Depending on the cost and source of their capital, some green banks may be willing to offer deal terms that commercial banks cannot. For example, green banks may offer debt with 15- to 20-year terms with fixed interest rates rather than over a floating benchmark with the requirement to enter into interest rate swaps to result in more fixed debt service arrangements.
Green banks such as Connecticut Green Bank — the first state green bank in the nation — aim to leverage private sector capital, which may mean taking a subordinated position in the capital stack for a transaction and allowing the private sector partner(s) to participate in a role suited to their risk profile. It could also mean the green bank makes equity investments or provides debt guarantees to help a project prove its viability so private sector finance providers can feel comfortable contributing capital.
However, green banks are not depository institutions and are not “full-service” financial partners. Consequently, working capital facilities, for instance, are the mainstay of community and commercial banks nationwide — often benefiting from well-established federal Small Business Administration loan guarantee programs.
Positioning companies for success
To maximize options and access the best partners, solar companies should position themselves to be as attractive as possible for lenders and investors. Demonstrate to existing and prospective capital providers that the enterprise is well-managed and of moderate-to-low risk, and position the company as a “model borrower” in total compliance with terms and conditions under existing arrangements across the board and on top of performance metrics (operating and financial).
The difficult recent market conditions present additional challenges for solar companies that make sourcing capital more daunting. Higher interest rates and material costs for projects may make some projects financially unattractive or translate into lower returns for solar companies to the extent these costs can’t be recovered from customers, such as higher rates charged under power purchase agreements. Potential benefits that could offset some of these cost impacts are the expanded tax credits under the Inflation Reduction Act.

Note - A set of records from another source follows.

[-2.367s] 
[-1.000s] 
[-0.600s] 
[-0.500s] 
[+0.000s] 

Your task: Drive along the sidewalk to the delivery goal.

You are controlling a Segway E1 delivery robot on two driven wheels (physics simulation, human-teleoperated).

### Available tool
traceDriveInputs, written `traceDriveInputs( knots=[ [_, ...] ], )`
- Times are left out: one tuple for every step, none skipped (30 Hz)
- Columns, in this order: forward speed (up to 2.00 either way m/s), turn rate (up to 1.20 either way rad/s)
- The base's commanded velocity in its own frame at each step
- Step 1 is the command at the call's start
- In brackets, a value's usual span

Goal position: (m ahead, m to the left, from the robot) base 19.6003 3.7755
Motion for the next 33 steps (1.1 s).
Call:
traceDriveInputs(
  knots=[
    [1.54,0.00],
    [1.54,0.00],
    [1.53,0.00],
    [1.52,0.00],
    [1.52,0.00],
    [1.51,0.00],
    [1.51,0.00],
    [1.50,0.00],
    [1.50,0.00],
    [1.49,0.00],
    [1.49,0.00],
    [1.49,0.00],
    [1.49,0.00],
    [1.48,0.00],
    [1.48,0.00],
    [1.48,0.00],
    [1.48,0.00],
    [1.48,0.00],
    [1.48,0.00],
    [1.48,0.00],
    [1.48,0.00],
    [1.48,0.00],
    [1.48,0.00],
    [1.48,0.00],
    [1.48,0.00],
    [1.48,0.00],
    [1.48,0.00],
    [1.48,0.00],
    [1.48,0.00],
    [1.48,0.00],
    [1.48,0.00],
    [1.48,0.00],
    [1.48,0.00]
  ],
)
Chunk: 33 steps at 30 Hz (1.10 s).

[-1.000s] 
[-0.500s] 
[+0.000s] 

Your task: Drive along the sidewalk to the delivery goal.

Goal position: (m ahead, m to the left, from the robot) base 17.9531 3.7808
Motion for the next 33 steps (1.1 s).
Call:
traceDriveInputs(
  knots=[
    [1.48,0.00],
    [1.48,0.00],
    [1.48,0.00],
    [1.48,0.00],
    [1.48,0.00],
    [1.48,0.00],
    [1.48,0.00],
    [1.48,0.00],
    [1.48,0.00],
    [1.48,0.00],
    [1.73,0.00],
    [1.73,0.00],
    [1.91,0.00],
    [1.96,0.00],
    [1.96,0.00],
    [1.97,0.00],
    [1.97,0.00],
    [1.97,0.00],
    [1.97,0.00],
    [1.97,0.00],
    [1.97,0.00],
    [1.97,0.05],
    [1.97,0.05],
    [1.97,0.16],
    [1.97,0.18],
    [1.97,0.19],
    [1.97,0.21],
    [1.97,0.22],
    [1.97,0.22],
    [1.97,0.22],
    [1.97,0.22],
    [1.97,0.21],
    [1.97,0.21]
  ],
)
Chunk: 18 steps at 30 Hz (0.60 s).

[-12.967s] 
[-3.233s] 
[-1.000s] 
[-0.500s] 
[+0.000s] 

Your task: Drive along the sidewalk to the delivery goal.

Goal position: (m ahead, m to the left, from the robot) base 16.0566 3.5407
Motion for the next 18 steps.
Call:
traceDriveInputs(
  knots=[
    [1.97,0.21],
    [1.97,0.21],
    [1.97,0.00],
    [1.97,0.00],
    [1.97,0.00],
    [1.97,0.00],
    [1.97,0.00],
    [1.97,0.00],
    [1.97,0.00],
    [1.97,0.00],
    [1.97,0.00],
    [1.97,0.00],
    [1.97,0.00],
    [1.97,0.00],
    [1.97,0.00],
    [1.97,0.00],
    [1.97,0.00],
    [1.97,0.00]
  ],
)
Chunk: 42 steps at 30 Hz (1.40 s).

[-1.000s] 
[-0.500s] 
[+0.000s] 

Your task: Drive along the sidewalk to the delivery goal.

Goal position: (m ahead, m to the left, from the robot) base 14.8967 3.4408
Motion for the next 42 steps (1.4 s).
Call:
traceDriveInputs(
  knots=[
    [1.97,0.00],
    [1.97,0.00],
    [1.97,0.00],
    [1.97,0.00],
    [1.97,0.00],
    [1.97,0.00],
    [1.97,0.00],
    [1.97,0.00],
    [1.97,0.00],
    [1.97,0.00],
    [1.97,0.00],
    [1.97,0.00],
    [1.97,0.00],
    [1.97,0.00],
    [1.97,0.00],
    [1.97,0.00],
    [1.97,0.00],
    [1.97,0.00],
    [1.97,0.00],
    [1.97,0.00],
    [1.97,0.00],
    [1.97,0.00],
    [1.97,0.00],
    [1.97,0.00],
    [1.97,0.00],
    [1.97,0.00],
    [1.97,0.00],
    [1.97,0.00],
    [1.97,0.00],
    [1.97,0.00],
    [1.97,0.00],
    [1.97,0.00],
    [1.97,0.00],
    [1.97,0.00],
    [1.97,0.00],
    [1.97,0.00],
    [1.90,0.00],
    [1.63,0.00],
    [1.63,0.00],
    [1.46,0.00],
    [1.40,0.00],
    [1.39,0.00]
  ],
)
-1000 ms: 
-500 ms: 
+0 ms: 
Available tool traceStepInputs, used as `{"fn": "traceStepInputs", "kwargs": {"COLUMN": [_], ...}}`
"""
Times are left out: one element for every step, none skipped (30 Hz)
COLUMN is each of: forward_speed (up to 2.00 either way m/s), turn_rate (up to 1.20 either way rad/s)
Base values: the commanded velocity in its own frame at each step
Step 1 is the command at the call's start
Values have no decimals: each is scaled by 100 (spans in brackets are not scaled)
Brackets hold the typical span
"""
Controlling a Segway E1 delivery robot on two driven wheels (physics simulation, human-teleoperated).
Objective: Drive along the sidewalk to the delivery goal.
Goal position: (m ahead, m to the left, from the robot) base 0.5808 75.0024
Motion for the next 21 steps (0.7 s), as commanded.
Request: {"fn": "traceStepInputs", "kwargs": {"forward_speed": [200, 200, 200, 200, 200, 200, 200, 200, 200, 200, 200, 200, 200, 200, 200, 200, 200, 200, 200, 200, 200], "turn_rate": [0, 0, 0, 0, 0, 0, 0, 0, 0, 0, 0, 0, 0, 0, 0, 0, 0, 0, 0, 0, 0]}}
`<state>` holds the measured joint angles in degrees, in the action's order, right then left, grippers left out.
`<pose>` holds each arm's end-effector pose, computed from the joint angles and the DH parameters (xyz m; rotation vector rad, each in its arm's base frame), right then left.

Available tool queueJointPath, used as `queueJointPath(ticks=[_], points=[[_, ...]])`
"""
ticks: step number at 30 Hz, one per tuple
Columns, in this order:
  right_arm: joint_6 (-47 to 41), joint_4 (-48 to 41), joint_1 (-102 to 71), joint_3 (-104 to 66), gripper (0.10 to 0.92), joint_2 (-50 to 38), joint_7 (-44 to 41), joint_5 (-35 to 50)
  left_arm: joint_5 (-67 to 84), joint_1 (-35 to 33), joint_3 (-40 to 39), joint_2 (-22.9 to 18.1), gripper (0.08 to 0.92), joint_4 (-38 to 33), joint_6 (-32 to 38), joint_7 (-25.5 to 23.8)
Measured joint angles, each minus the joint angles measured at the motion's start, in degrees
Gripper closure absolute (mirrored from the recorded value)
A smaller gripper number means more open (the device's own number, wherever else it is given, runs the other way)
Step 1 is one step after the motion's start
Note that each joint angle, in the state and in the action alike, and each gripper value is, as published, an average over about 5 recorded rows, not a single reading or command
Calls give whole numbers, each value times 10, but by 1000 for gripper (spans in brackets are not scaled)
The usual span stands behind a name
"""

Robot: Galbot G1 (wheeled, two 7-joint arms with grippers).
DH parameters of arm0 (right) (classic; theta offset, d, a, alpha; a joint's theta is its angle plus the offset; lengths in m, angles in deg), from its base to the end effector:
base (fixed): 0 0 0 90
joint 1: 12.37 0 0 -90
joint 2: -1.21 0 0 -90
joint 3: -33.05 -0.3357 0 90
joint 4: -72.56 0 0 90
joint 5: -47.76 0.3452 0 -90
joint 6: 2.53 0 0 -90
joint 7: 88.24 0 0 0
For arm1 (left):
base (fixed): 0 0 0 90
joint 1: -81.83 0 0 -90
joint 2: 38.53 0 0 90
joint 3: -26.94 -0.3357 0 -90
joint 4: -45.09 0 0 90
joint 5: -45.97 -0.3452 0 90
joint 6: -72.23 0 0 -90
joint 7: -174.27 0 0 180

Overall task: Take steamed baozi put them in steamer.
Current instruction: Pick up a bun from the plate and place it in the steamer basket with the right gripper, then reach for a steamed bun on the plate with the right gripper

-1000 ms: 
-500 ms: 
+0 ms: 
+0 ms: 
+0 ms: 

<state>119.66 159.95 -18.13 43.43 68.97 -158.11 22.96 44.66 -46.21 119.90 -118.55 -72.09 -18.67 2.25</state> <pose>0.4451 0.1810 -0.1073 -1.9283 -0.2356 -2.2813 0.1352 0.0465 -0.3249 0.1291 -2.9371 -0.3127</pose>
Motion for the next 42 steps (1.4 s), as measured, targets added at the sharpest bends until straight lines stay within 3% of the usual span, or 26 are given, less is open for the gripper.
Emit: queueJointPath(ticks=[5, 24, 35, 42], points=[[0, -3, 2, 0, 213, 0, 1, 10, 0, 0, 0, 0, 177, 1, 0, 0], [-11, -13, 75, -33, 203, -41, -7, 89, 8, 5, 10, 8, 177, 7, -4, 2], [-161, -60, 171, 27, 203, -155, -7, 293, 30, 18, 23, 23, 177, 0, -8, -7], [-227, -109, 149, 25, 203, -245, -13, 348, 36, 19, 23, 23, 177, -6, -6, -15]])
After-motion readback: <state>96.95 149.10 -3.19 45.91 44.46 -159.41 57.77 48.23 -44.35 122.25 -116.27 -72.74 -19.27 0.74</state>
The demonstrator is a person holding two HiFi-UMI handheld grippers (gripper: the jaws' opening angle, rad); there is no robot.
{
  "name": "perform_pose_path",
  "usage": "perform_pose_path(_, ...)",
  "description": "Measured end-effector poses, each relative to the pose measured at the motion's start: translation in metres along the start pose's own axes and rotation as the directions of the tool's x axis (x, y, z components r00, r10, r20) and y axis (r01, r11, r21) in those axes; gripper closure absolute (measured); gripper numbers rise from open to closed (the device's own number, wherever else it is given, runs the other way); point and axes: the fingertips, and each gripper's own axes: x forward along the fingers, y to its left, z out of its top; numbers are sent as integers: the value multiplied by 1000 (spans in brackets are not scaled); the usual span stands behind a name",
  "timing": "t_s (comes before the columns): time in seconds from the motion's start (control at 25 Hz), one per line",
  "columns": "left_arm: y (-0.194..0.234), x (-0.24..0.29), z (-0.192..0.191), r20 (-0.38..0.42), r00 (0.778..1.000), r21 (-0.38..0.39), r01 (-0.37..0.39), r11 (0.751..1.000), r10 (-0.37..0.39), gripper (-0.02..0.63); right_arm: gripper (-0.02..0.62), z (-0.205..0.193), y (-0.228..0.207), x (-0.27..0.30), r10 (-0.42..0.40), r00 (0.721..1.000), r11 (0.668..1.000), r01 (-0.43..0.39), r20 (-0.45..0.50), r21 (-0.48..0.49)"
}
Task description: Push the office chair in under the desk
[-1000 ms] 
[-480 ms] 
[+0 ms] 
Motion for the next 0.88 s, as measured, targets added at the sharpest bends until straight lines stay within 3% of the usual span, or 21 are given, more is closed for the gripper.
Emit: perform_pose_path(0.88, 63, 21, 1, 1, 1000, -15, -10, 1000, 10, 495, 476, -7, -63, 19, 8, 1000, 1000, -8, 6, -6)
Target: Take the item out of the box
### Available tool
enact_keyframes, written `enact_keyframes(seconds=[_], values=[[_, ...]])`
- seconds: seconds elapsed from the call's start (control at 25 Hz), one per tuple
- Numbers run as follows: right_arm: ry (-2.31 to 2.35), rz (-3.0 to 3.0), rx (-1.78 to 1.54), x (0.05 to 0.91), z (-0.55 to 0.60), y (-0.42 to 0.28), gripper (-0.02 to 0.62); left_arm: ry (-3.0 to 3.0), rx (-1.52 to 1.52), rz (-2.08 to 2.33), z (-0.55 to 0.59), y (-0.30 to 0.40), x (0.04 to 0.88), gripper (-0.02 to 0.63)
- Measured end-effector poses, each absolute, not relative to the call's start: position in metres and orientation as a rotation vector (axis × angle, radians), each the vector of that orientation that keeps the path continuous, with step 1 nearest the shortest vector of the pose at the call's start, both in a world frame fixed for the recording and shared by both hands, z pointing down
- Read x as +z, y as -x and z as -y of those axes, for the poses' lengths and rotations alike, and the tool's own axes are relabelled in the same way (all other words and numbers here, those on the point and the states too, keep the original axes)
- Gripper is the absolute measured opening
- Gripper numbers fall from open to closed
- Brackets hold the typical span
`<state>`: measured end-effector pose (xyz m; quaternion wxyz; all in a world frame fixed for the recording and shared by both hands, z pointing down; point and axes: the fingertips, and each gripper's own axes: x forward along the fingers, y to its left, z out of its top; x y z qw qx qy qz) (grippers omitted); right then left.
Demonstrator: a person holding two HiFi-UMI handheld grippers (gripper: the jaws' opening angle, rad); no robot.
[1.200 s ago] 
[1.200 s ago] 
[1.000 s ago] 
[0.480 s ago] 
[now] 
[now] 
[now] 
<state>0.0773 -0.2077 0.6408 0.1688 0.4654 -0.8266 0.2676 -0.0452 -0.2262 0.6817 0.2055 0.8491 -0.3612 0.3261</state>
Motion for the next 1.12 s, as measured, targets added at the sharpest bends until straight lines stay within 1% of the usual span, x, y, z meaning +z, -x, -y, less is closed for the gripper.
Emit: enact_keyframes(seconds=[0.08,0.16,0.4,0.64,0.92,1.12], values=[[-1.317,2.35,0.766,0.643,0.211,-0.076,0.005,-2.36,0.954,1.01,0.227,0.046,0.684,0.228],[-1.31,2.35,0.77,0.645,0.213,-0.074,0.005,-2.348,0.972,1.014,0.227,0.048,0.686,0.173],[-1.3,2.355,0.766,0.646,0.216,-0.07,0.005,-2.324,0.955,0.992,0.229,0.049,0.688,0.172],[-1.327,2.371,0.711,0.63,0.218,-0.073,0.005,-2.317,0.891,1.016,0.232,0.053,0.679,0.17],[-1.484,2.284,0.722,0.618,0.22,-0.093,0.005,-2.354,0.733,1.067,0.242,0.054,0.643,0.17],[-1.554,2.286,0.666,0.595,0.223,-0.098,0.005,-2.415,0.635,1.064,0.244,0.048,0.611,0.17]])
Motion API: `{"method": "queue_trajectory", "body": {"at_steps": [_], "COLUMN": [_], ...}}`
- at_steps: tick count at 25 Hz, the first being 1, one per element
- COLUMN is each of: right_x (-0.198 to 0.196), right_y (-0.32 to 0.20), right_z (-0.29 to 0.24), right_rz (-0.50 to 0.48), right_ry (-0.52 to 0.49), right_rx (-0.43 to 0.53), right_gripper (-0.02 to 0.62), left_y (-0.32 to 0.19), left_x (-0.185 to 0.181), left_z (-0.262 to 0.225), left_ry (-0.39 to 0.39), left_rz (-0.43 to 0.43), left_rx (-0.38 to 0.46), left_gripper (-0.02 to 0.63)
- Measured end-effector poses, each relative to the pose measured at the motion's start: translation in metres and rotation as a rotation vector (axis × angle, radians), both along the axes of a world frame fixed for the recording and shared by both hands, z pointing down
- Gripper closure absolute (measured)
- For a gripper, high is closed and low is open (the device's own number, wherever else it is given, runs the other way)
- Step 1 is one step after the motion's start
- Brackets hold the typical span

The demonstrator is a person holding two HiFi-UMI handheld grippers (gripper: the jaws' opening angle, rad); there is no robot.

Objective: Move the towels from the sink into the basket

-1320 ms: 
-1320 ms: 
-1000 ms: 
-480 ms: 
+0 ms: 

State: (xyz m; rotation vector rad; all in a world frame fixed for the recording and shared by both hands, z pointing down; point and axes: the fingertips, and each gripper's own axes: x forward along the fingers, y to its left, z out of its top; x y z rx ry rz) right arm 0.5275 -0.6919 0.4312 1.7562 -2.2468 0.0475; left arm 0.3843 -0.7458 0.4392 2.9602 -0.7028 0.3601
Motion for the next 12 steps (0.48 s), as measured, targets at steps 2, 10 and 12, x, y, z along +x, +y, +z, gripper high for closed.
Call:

Solar companies should prioritize relationships with capital providers and equipment suppliers. Attaining some level of priority status from lenders and suppliers will be critical for solar companies to retain access to the funds and materials needed to complete projects and sustain ongoing business operations. The solar companies that are well-managed, have a solid view of their pipeline and understand the capital and equipment requirements over time will be in the best position to explain their anticipated demands to suppliers and line up funds from lenders and investors to ensure projects continue to be developed without interruption and on time.